While the majority of depression-related ketamine research has examined its effects, there has been very little work done to examine the underlying mechanism behind the effects. In an effort to better understand this relationship, in April 2019, Conor Liston at Weill Cornell Medicine examined synaptic changes in depressed mice that resulted from ketamine administration. Liston stressed mice in two distinctly different ways, observed the results of the stress, and then administered ketamine. He found that the ketamine seemed to partially reverse the effects of stress, regrowing synapses where stress had destroyed them. Improved behavior and circuit function were observed in the mice within a three hour span post administration, and synapses began to regrow between twelve and twenty four hours.14 While synapses regrow rapidly, they often deteriorate if not maintained properly. Liston himself admits that while the findings are very promising, there is still a great deal of additional study needed. Liston states, “Our findings open up new avenues for research…that could include drugs that stabilize the synapses or behavioral therapies that engage the healed synapses and circuits, thereby strengthening them.”14 While Liston’s study is certainly not the first study to link ketamine to antidepressant actions, it is one of the first to provide solid evidence for the mechanism that causes the effect. One slight drawback of the study is that Liston’s team only examined the effects of a single dose of ketamine and did not address how multiple doses would affect an individual. It is unclear whether multiple doses would result in an increased rejuvenation of synapses or cause some sort of regression. Even considering its limitations, the study provides empirical supporting evidence and a solid jumping off point for future clinically directed research.
Treatment of Alcoholism
Substance overuse and abuse disorders such as alcohol use disorder and other substance use disorders are among the leading causes of avoidable mortality and morbidity worldwide, affecting 19.7 million individuals in the United states over the age of 12.15,16 Additionally, 74% of those who suffer from a substance abuse disorder are simultaneously suffering from an alcohol use disorder.16 As a result, when treating for alcoholism, researchers must ensure that they examine the whole clinical formulation, treating all aspects and angles to ensure nothing is missed. A treatment serving as a suppressor of desire to consume alcohol in an individual may prove to be an ineffective therapy for the comorbid condition.

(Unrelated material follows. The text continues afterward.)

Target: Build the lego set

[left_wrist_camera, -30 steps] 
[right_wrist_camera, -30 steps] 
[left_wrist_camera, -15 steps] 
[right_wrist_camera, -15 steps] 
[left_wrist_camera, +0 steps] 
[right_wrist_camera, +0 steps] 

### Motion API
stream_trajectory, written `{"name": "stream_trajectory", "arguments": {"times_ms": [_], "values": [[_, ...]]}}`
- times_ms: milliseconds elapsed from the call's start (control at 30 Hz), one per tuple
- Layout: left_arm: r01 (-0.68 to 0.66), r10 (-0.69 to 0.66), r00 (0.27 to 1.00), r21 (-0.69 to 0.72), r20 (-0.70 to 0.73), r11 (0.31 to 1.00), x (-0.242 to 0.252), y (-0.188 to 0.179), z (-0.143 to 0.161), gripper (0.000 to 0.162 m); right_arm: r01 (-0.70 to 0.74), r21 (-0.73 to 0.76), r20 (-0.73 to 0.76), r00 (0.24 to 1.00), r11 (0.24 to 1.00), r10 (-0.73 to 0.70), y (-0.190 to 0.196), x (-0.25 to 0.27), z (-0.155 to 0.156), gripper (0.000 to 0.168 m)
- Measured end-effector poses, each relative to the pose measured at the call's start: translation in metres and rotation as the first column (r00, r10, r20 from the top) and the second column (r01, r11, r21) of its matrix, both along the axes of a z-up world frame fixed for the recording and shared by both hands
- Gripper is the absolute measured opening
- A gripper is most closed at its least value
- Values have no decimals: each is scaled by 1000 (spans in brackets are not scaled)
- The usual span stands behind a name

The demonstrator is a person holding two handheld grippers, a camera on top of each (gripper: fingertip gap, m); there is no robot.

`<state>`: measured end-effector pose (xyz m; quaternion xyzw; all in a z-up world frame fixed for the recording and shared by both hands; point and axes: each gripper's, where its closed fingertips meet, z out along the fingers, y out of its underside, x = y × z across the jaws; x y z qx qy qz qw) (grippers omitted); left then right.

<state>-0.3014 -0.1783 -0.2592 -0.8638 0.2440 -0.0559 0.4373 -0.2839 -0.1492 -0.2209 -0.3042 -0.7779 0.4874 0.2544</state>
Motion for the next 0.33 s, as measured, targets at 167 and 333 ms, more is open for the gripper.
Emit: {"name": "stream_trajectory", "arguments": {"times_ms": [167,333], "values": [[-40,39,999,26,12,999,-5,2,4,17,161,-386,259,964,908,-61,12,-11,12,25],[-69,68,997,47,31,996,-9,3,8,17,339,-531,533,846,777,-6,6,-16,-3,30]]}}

A study published in November 2019 suggests that ketamine could serve as a disruptor of negative alcohol consumption patterns in adults. The study focused on addiction as a memory disorder that relies on maladaptive reward memories (MRMs) to develop and maintain these addictions.17 MRMs are learned associations that are created between drug predictive environmental stimuli such as the look, taste and smell of a substance, and the specific drug reward that the nervous system experiences.18 These memories were long thought to be unalterable and current treatments for substance abuse usually focus solely on learning adaptive behavior to suppress the desires and cravings. However, recent research has examined memory reconsolidation, a process involving the reactivation and destabilization of old, long-term memories to update themselves through the incorporation of new information19. Their findings suggest that through memory consolidation it is possible to selectively target and weaken the memory cues, damaging the network of MRMs and weakening the response to the behavior.20 The research team hypothesized that triggering MRMs in individuals that drank dangerous amounts of alcohol and immediately administering ketamine would disrupt the retrieval of associated memories and result in a reduced desire to drink.
To test this hypothesis, the group gathered 90 individuals who admitted that they drank too much alcohol, but were not formally diagnosed with an alcohol use disorder (Anderson), and split them into three groups: (1) induced retrieval and administered ketamine (RET+KET group); (2) no retrieval and administered ketamine; and (3) retrieval and administered placebo (saline). The results were quite intriguing. In the RET+KET, there was a significant reduction in desire to drink beer placed in front of them post ketamine administration vs. pre ketamine administration. There was no significant change noted in the control group.19 The RET+KET group also showed a significant drop in the number of binges post manipulation while the control group showed no difference.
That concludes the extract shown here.